Our best cards each year are always the homemade ones or ones with photographs on them. There’s always one from a 92 year old friend in Michigan who has been making cards since 1969 out of the brown paper sacks you get your groceries in at American supermarkets. This year my friend Lesley sent a card that was in the shape of a triangular Christmas tree with phrases and mottoes that got longer as the triangle got wider. So it began with JOY at the top, and the last line was: ‘Be always at war with your vices and at peace with your neighbours.’ – a good rule for the new year. It also bore the wish: ‘May all your troubles last as long as your new year’s resolutions.’

I also liked the Christmas cracker-style joke: Which of Santa’s reindeers has bad manners? Everyone goes through the names they can remember – Donner, Blitzen, Dasher etc, but of course the answer is Rude-olph!

On the potting scene, January and February are quiet months, though as I write this husband Jim is working away in his studio on a commission for a lady in Glossop who wants a landscape panel for her conservatory. Then we hope to go to Wales for a few days.

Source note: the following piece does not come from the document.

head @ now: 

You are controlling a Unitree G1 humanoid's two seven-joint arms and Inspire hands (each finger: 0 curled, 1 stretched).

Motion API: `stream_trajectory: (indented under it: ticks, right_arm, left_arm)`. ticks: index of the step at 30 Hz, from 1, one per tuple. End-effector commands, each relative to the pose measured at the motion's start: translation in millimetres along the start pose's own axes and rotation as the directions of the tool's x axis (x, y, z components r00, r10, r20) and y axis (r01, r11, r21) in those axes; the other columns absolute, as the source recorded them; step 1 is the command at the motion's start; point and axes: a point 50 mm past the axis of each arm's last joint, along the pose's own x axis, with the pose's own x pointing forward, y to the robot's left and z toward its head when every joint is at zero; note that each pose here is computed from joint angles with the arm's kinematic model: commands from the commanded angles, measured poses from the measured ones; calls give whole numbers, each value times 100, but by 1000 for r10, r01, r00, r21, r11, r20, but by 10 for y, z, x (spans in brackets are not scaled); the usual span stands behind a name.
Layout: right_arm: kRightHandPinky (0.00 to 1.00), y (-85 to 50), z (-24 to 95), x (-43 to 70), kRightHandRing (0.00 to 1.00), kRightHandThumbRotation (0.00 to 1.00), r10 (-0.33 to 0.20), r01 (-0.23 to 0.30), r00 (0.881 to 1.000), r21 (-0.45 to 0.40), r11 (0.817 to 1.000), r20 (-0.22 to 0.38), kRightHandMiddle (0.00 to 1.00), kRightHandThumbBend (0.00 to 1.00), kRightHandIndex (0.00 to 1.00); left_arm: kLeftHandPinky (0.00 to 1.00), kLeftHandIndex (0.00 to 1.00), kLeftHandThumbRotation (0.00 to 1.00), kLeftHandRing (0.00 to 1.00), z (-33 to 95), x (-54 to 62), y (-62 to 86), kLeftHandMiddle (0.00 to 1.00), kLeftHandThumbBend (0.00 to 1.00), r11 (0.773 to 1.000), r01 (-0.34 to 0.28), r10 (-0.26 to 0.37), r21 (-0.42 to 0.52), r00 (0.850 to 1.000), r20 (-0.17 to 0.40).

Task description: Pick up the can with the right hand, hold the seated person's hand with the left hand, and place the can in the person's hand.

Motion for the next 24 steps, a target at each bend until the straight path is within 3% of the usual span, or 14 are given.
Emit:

One of the great pleasures of our Christmas this year was playing card and board games with our 5 year old grand-daughter. It is fascinating to see her learn the ‘rules’ and trying to learn that it is the enjoyment that counts, not the winning. It also made me realise how much my grandfather must have indulged me all those years ago when we played draughts.

I am thoroughly enjoying Alan Titchmarsh’s volume of memoir about his childhood in Ilkley, Nobbut a Lad. He has such a way with words, although he does remember his English teacher sometimes writing: ‘Too much imagination, Titchmarsh’ in the margin in red biro. I can remember being pleased with the following sentence in a piece of writing when I was at school: ‘Now he has reached the top of the ladder, he can reap the harvest of his success.’ The teacher’s red remark in the margin was: ‘What were they? Hollyhocks?’

One of my pet hates about our modern life is packaging. I bought a ruler the other day, which was shrink-wrapped and the assistant then went to put it in a paper bag. The mountains of waste we create was brought home after Christmas by a cartoon which in the first frame showed a Christmas tree with all the wrapped presents underneath. The next frame showed the same tree dwarfed by a huge pile of wrapping and packaging from the presents.

I hate plastic bags and now always take my own fabric ones when I go shopping – a shame for the Scouts, raising funds by packing folk’s purchases into endless plastic bags.

I also hate fashion photography but will save that rant for another column. I love winter walks in weak sunshine so I’m off on one now. More in a fortnight.